Allora, come a rallentatore, vidi che sbottonava i tre bottoncini e poi rapidamente tirava su il resto del body lasciando il culo e la figa completamente scoperto. Rimasi imbambolato, non credendo a quello che succedeva.

Lei senza girarsi, ma con un tono sprezzante:

– Beh? Che aspetti? Ti piace lo spettacolo? Sei rimasto incantato?

Cogliendo quel momento di imbarazzato abbassamento delle difese ed essendo ancora infastidito dal suo atteggiamento precedente, colsi la palla al balzo:

– Effettivamente il panorama non è male, anzi direi che è proprio bello.

Con un malcelato sorriso, mi avvicinai con un tamponcino ed iniziai a strofinare ampiamente e con molto piacere la zona dove avevo deciso di fare l’iniezione, godendomi il suo posteriore.

Dopo un po’, lei che avevo ripreso fiducia:

– Capisco prendersi del tempo, capisco anche che ti piaccia il mio sedere, ma se volessi iniziare sarebbe cosa gradita…

Ed io, ritornato al senso di sgradevolezza per il suo atteggiamento:

– Guarda che sono già dentro e sto per iniettare il farmaco.

Lei si giro con un sorrisetto derisorio:

– Oh!
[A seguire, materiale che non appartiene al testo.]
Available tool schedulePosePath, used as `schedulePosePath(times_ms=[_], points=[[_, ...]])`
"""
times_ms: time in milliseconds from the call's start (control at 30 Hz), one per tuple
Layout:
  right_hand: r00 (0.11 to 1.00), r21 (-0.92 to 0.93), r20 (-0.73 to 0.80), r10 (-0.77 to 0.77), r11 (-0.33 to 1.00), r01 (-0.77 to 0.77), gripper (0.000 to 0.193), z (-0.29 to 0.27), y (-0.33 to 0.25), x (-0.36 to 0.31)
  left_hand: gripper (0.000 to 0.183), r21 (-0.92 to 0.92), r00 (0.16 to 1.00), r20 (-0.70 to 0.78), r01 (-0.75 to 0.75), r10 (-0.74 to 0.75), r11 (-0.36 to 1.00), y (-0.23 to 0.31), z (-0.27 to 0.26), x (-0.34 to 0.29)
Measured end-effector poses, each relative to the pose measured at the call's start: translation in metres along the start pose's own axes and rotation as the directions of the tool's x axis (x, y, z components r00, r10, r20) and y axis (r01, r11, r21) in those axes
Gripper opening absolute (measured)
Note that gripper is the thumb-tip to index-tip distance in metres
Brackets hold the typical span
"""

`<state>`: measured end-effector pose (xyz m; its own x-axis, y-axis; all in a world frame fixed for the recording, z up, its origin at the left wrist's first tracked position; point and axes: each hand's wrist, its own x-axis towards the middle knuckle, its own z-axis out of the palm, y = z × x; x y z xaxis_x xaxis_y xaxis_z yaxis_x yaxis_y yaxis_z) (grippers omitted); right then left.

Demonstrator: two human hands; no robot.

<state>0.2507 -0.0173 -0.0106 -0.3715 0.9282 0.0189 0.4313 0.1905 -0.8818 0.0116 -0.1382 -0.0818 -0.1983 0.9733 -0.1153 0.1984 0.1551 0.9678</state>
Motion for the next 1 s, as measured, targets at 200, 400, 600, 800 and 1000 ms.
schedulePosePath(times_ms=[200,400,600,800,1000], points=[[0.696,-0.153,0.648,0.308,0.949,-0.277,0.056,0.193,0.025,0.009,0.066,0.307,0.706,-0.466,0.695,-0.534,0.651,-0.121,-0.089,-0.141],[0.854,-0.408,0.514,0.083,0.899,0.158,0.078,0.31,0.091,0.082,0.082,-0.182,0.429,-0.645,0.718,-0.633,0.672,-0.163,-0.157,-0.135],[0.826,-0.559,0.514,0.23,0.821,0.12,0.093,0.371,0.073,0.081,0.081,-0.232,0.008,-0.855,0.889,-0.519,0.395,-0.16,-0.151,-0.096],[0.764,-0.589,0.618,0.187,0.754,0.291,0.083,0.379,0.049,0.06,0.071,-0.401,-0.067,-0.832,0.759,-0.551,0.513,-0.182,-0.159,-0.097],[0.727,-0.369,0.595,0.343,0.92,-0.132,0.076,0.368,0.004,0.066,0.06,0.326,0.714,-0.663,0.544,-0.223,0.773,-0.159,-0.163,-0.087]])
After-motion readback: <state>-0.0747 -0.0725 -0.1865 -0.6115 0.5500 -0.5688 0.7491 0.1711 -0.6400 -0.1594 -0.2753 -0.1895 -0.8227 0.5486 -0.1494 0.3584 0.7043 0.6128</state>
Allora sono tranquilla visto che non sento niente e non ti ho sentito entrare, la cosa li sotto è proprio innocua…

Arrossii! Ora stavo iniziando ad irritarmi veramente, capisco l’essere arroganza, ma pure sfottermi e per di più sessualmente, mentre sei a culo nudo piegata su un tavolo davanti a me è veramente troppo.
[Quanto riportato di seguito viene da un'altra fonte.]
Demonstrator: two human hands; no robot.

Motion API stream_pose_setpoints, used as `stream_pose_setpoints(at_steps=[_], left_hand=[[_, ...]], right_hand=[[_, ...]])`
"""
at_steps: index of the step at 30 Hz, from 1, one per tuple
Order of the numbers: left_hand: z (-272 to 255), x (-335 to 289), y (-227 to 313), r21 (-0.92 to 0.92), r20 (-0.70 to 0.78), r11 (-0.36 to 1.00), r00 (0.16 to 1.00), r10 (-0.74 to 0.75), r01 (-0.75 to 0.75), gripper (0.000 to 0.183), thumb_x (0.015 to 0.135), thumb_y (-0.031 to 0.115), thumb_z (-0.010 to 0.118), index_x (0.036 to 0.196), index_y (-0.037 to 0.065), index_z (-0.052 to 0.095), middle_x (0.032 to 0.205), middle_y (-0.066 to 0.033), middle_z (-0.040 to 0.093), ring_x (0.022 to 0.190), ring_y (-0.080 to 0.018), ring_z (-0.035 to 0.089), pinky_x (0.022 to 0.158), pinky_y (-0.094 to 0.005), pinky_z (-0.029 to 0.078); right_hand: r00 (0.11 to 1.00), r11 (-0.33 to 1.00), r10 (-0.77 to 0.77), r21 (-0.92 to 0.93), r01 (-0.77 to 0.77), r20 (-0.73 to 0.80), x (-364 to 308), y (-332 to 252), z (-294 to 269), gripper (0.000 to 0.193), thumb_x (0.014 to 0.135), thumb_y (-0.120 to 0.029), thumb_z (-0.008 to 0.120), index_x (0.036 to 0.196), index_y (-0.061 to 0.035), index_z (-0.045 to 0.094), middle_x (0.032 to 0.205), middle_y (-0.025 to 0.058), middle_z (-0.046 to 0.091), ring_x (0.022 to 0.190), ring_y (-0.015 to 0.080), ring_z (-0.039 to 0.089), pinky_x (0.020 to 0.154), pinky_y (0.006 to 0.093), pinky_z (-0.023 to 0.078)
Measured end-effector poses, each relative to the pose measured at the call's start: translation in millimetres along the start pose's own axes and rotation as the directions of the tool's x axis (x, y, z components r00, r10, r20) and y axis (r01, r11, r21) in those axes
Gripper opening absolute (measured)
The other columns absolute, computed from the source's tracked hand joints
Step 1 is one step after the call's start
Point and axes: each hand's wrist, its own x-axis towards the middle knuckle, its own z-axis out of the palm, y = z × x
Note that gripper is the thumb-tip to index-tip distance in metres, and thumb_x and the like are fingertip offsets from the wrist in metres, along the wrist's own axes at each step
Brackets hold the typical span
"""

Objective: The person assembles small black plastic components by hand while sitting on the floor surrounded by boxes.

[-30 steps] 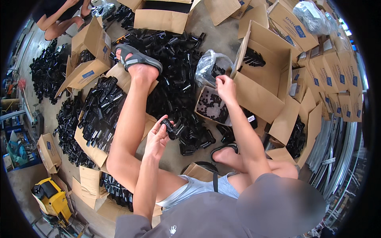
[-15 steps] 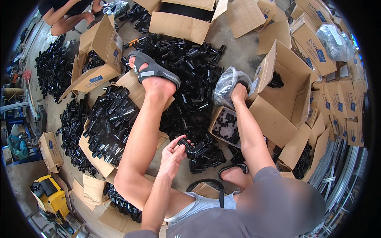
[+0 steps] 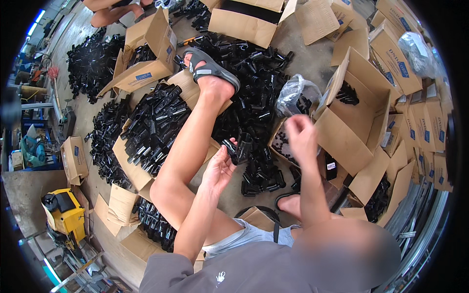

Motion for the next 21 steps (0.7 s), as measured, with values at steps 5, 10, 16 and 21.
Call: stream_pose_setpoints(at_steps=[5, 10, 16, 21], left_hand=[[15, -22, 11, -0.033, 0.030, 0.996, 0.996, 0.087, -0.086, 0.027, 0.103, 0.028, 0.064, 0.122, 0.009, 0.065, 0.119, -0.0079, 0.073, 0.111, -0.0208, 0.070, 0.099, -0.0355, 0.059], [46, -46, -9, 0.025, 0.049, 0.997, 0.997, 0.067, -0.068, 0.021, 0.100, 0.029, 0.070, 0.112, 0.013, 0.069, 0.112, -0.0055, 0.073, 0.099, -0.0145, 0.068, 0.083, -0.0285, 0.058], [20, -77, -22, 0.218, 0.174, 0.955, 0.971, 0.163, -0.200, 0.033, 0.108, 0.028, 0.056, 0.130, 0.004, 0.059, 0.123, -0.0089, 0.068, 0.117, -0.0210, 0.064, 0.107, -0.0389, 0.050], [22, -61, -42, 0.229, 0.430, 0.965, 0.903, 0.018, -0.128, 0.043, 0.107, 0.031, 0.059, 0.138, 0.003, 0.053, 0.129, -0.0111, 0.065, 0.116, -0.0203, 0.065, 0.098, -0.0326, 0.056]], right_hand=[[0.915, 0.966, 0.015, 0.231, -0.118, 0.404, -113, -83, -15, 0.020, 0.089, -0.014, 0.073, 0.097, 0.0037, 0.069, 0.082, 0.0103, 0.072, 0.072, 0.0136, 0.068, 0.070, 0.0304, 0.056], [0.903, 0.971, -0.079, 0.238, -0.026, 0.422, -132, -83, -51, 0.021, 0.090, -0.015, 0.073, 0.101, 0.0025, 0.071, 0.086, 0.0118, 0.073, 0.075, 0.0144, 0.069, 0.071, 0.0300, 0.056], [0.922, 0.965, -0.200, 0.229, 0.127, 0.332, -150, -75, -68, 0.022, 0.084, -0.018, 0.070, 0.093, 0.0015, 0.070, 0.087, 0.0199, 0.072, 0.080, 0.0295, 0.071, 0.073, 0.0395, 0.056], [0.959, 0.927, -0.151, 0.372, 0.053, 0.240, -167, -54, -104, 0.023, 0.088, -0.015, 0.070, 0.100, 0.0044, 0.068, 0.083, 0.0131, 0.072, 0.076, 0.0187, 0.069, 0.071, 0.0335, 0.055]])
Iniziai a iniettare un po’ più veloce e lei si zittii, aprendo la bocca e poi serrandola in un sospiro silenzioso. Poi mi fermai, il liquido era molto e non volevo superare i limiti. Dopo qualche secondo che si abituasse, continuai, facendo sempre pause ed ora iniettando con minore velocita. mentre lei iniziava ad emettere brevi mugolii

Lei arrossi immediatamente ed inizio a respirare più velocemente e quasi affannosamente. Mentre io mi godevo la vista di questo bel culo, ad un certo punto mi accorsi che non solo sembrava diffondersi nell’aria l’odore di figa, ma sembra che lei si stesse aprendo ed inumidendo.

Finita la lunga dose, tirai fuori l’ago, massaggiai la zona con il tamponcino per darle sollievo e poi, inconsciamente, le diedi una brusca pacca sul sedere. Ma un po’ per la precedente rabbia, un po’ per la bellezza del culo, un po’ perchè a tutti capita di fare una sciocchezza, la diedi più forte del previsto.

Lei rimase ferma, trattenne il respiro qualche secondo e poi espirò velocemente appoggiandosi al tavolo. Rimase piegata, mentre io, sentendomi colpevole per la pacca e continuando a guardare la figa oramai bagnat ed aperta, mettevo le cose a posto e mi preparavo ad andare. Pensavo stesse aspettando che finisse il bruciore e valuatsse come reagire alla mia sculacciata.

Dopo poco si addrizzo e giro, ma stavolta con sguardo basso, volto arrossato e voce dolce disse:

– Grazie! … Mi potresti far sapere quando puoi venire domattina?

Perplesso risposi:

– Certamente, a domani.

Uscii pensieroso chiedendomi cosa stesse succedendo. Il fatto che avesse avuto un orgasmo mi lasciava molto perplesso…

Aveva il comportamento da Mistress, ma godeva come una sottomessa?